## [Work required]
Search the data for the string "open" and copy each line in which it appears.

## [Source data]

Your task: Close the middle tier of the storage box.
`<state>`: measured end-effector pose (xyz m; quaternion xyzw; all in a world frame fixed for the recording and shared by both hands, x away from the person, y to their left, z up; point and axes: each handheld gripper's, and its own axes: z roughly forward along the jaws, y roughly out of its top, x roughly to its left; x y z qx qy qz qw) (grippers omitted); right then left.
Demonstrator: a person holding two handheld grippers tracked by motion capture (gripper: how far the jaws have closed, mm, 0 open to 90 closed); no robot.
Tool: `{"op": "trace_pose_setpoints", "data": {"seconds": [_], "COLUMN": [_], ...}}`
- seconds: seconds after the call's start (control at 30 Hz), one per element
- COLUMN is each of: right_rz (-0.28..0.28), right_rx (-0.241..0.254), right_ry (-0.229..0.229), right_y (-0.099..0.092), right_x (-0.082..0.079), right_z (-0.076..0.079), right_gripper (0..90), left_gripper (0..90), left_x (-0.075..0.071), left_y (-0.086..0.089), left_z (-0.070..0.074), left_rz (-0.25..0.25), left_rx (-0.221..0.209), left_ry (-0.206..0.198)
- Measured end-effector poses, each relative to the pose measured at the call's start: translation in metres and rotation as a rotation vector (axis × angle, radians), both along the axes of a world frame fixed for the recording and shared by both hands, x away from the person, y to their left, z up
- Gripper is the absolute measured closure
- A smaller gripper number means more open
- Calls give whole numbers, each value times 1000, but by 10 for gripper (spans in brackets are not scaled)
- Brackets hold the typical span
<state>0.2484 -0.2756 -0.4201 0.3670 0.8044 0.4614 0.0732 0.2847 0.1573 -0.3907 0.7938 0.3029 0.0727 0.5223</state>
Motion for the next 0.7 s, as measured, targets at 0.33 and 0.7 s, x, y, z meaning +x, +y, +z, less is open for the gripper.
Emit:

## [Answer box]
Demonstrator: a person holding two handheld grippers tracked by motion capture (gripper: how far the jaws have closed, mm, 0 open to 90 closed); no robot.
- A smaller gripper number means more open
Motion for the next 0.7 s, as measured, targets at 0.33 and 0.7 s, x, y, z meaning +x, +y, +z, less is open for the gripper.

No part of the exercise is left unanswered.